Activity
Repeat the stretch of entries below from the line with "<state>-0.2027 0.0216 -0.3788" through the line with "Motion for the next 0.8". Include both ends and add nothing.

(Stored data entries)
________________
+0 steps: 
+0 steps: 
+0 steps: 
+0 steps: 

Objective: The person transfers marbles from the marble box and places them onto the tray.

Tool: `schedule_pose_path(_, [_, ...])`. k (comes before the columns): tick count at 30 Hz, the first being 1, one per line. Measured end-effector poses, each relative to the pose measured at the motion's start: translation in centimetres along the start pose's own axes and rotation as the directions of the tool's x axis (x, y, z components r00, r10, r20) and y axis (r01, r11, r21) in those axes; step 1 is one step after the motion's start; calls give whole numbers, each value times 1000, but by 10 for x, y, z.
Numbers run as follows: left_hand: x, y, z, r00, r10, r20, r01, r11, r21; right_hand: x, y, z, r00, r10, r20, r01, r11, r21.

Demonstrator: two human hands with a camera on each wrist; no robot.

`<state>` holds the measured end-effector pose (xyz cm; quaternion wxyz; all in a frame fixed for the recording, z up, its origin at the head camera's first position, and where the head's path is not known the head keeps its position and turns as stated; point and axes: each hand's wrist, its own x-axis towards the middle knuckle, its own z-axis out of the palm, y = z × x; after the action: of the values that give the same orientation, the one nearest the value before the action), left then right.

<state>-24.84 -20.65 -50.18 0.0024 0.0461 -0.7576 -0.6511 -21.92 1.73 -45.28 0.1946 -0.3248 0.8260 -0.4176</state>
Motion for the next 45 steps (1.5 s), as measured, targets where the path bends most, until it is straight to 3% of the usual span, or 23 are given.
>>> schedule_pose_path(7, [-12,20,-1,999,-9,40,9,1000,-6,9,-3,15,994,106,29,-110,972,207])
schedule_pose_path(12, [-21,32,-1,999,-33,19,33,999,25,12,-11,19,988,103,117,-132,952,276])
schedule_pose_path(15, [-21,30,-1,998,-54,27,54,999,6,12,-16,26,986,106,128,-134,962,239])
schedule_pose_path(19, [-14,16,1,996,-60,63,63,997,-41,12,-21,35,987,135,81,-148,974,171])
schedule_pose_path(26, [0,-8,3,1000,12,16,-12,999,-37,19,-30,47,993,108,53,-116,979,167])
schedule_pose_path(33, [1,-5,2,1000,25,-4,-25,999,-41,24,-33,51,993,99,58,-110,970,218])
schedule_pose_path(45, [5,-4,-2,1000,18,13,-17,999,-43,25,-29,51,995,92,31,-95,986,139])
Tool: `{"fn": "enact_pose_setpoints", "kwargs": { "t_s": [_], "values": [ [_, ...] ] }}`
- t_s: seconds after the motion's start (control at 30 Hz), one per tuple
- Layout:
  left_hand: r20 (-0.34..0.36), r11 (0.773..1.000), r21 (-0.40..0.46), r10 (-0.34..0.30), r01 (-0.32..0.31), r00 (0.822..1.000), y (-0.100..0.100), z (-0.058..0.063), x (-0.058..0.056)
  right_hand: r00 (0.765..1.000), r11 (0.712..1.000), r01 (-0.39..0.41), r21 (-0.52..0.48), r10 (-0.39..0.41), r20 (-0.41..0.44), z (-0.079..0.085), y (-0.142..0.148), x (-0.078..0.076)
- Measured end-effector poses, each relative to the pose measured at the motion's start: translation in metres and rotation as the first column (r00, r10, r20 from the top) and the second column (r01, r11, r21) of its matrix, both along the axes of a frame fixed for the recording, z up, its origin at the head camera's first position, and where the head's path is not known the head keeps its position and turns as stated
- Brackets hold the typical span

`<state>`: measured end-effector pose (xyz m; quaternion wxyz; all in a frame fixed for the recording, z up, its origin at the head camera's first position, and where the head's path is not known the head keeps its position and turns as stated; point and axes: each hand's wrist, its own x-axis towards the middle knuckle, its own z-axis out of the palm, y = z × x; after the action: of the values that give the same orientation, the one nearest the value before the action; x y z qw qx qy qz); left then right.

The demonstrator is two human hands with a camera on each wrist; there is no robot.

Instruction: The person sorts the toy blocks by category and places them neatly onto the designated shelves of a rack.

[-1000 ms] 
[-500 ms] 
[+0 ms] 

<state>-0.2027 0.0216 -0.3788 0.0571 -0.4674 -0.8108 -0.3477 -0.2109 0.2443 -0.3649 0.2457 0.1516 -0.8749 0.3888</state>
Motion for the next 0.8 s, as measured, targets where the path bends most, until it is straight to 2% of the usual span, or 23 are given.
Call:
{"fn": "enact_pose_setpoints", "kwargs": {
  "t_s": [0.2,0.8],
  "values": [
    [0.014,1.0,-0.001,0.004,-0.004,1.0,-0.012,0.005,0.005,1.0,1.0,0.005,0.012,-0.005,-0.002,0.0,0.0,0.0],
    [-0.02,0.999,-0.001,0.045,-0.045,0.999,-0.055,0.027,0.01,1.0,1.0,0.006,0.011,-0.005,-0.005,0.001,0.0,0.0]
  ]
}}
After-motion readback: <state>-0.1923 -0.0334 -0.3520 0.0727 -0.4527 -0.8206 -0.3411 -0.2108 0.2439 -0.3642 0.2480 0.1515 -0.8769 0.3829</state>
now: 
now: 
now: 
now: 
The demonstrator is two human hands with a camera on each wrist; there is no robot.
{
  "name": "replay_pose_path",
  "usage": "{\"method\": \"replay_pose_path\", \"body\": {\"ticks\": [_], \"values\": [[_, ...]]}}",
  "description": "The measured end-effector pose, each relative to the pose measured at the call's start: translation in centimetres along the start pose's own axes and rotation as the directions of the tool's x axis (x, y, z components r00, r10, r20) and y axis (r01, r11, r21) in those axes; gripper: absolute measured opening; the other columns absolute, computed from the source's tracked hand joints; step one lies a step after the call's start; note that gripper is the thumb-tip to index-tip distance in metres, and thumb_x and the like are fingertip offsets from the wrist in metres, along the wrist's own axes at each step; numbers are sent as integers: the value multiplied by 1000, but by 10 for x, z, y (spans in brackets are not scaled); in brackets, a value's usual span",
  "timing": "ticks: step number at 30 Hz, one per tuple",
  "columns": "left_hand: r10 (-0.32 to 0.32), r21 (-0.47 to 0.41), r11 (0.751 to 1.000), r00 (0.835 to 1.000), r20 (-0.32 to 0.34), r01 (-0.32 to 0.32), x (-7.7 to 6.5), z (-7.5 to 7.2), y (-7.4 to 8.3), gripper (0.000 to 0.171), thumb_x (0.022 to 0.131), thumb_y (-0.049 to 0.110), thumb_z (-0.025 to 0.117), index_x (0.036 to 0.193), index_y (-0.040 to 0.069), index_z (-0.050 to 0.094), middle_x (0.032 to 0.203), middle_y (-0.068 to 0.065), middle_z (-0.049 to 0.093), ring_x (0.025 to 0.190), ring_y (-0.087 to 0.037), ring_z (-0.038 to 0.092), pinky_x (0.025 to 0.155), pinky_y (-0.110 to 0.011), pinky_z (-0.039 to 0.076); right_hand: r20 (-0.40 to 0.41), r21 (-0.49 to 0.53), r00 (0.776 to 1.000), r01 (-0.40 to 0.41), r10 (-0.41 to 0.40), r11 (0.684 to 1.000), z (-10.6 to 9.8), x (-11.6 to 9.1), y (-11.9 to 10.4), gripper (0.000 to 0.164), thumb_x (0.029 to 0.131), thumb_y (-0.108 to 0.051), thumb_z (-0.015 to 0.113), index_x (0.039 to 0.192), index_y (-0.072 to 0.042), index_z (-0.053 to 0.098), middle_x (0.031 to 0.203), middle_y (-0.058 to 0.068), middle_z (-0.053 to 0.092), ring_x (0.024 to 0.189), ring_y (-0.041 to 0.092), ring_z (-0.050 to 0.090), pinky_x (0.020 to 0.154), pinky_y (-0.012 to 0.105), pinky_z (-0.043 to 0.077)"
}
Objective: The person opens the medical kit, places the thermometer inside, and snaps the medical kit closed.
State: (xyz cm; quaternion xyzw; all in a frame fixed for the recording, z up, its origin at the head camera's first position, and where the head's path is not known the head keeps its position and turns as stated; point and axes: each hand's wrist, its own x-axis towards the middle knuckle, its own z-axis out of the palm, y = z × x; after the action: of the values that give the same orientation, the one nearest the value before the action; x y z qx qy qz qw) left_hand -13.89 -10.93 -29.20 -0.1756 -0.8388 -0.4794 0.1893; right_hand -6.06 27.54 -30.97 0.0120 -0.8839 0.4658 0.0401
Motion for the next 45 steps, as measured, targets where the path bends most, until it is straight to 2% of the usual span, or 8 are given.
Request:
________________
Answer space
<state>-0.2027 0.0216 -0.3788 0.0571 -0.4674 -0.8108 -0.3477 -0.2109 0.2443 -0.3649 0.2457 0.1516 -0.8749 0.3888</state>
Motion for the next 0.8 s, as measured, targets where the path bends most, until it is straight to 2% of the usual span, or 23 are given.

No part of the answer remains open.